> [PROBLEM DESCRIPTION]
Find each line below where the word "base" occurs, and copy it.

> [Collection entries]
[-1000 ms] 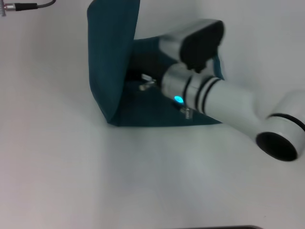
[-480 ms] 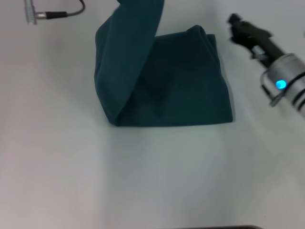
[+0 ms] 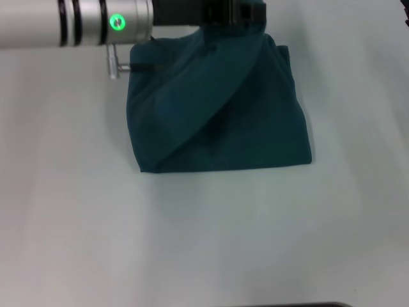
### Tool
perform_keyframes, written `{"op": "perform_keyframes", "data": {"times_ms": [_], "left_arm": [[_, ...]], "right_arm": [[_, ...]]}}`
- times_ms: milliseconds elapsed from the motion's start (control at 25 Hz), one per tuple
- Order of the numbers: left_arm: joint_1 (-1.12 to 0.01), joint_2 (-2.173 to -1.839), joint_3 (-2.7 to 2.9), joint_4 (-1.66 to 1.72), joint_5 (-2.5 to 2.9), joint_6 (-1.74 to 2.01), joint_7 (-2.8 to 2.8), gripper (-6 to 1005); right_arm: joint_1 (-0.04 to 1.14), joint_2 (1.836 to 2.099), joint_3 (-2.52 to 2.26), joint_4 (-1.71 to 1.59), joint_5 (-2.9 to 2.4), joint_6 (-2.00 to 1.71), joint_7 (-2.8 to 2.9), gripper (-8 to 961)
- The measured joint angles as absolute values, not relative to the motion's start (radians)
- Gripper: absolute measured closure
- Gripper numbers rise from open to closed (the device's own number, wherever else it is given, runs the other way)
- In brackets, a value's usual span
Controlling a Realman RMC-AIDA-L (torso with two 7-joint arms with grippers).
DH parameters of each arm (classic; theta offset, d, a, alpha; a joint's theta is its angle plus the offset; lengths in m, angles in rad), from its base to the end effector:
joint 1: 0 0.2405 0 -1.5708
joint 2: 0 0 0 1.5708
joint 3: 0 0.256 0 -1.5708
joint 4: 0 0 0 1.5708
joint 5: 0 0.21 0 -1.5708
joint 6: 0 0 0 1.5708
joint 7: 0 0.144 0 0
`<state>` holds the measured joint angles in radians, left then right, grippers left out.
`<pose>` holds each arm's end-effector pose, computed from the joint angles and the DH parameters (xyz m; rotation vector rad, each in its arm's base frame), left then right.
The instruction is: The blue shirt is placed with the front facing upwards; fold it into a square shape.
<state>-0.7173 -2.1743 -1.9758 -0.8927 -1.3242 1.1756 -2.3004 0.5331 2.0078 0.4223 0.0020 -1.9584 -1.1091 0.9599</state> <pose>-0.1126 0.3929 -0.0507 -2.6328 -1.2660 -0.7728 0.3495 0.3561 0.0198 -1.4944 1.1044 1.0591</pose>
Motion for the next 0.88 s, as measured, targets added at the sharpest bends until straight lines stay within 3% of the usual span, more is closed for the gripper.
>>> {"op": "perform_keyframes", "data": {"times_ms": [320, 640, 880], "left_arm": [[-0.711, -2.175, -1.750, -0.701, -1.549, 1.082, -2.166, 988], [-0.675, -2.175, -1.666, -0.758, -1.651, 1.059, -2.022, 723], [-0.458, -2.174, -1.655, -0.962, -1.732, 1.066, -1.766, 521]], "right_arm": [[0.537, 2.008, 0.370, -0.041, -1.959, -1.101, 1.002, 928], [0.552, 2.009, 0.318, -0.055, -1.959, -1.097, 1.011, 928], [0.553, 2.008, 0.166, -0.138, -1.966, -1.197, 1.065, 927]]}}
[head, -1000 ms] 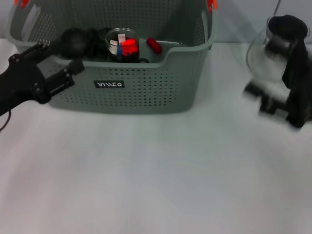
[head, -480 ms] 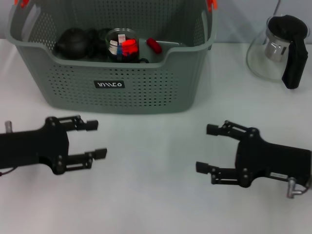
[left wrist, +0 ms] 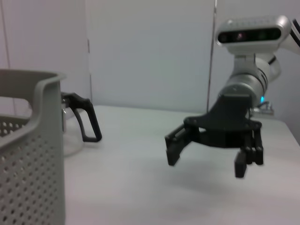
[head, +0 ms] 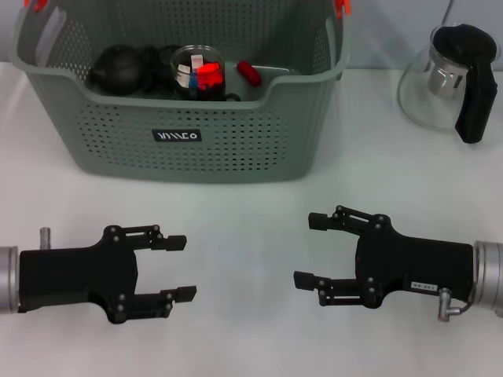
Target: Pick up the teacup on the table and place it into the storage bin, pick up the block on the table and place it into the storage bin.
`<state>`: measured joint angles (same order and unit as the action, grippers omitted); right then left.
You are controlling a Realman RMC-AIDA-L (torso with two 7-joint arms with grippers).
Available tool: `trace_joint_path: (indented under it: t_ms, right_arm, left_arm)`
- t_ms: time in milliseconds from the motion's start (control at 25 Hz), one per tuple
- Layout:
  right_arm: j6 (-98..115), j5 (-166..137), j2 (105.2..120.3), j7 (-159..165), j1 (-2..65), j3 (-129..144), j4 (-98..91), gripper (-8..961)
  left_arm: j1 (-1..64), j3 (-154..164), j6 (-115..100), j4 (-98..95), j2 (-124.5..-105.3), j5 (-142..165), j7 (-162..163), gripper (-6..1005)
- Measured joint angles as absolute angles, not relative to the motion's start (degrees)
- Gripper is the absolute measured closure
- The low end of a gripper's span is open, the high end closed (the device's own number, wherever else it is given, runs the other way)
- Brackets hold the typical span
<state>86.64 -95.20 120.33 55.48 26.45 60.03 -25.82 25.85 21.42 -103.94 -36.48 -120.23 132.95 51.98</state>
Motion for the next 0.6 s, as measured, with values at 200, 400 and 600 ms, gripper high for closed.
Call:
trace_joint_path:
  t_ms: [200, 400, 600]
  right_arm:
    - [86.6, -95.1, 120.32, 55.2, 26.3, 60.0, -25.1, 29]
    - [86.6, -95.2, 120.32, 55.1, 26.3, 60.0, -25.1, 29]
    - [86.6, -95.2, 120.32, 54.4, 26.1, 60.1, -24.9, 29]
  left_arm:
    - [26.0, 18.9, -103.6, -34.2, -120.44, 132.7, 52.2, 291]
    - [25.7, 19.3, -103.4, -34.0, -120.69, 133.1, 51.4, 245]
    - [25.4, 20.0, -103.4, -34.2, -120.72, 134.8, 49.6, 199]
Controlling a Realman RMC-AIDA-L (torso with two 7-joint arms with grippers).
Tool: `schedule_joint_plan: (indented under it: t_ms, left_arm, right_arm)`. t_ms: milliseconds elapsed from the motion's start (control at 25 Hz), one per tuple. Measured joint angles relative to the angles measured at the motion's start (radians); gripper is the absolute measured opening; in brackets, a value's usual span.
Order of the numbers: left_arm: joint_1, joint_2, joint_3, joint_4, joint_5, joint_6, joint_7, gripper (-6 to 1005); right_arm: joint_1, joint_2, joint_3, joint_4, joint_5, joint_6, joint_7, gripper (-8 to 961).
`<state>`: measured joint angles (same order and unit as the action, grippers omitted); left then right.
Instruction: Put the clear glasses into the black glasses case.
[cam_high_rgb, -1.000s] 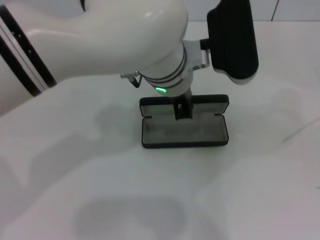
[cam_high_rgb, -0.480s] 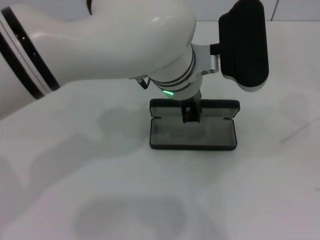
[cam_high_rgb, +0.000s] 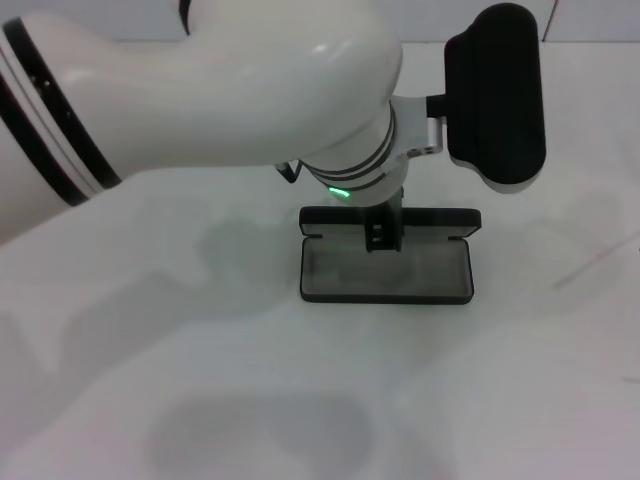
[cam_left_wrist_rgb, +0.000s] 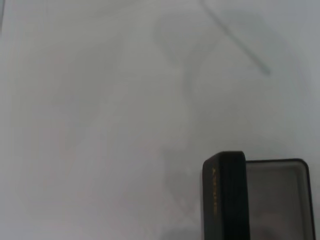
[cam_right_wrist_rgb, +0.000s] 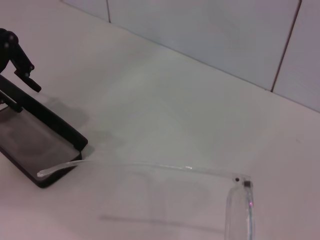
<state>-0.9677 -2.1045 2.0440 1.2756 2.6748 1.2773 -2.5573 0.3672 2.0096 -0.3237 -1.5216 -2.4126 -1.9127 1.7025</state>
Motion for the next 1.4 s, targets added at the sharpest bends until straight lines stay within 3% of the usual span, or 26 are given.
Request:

> [FINISHED EXERCISE]
DH parameters of each arm (classic; theta offset, d, a, alpha; a joint's theta is its angle plus the offset; lengths in m, angles in rad), from its base to the end effector:
`<pose>` holds each arm's end-effector pose, computed from the joint angles and the DH parameters (xyz m; rotation vector rad, each in its arm's base frame), left then right.

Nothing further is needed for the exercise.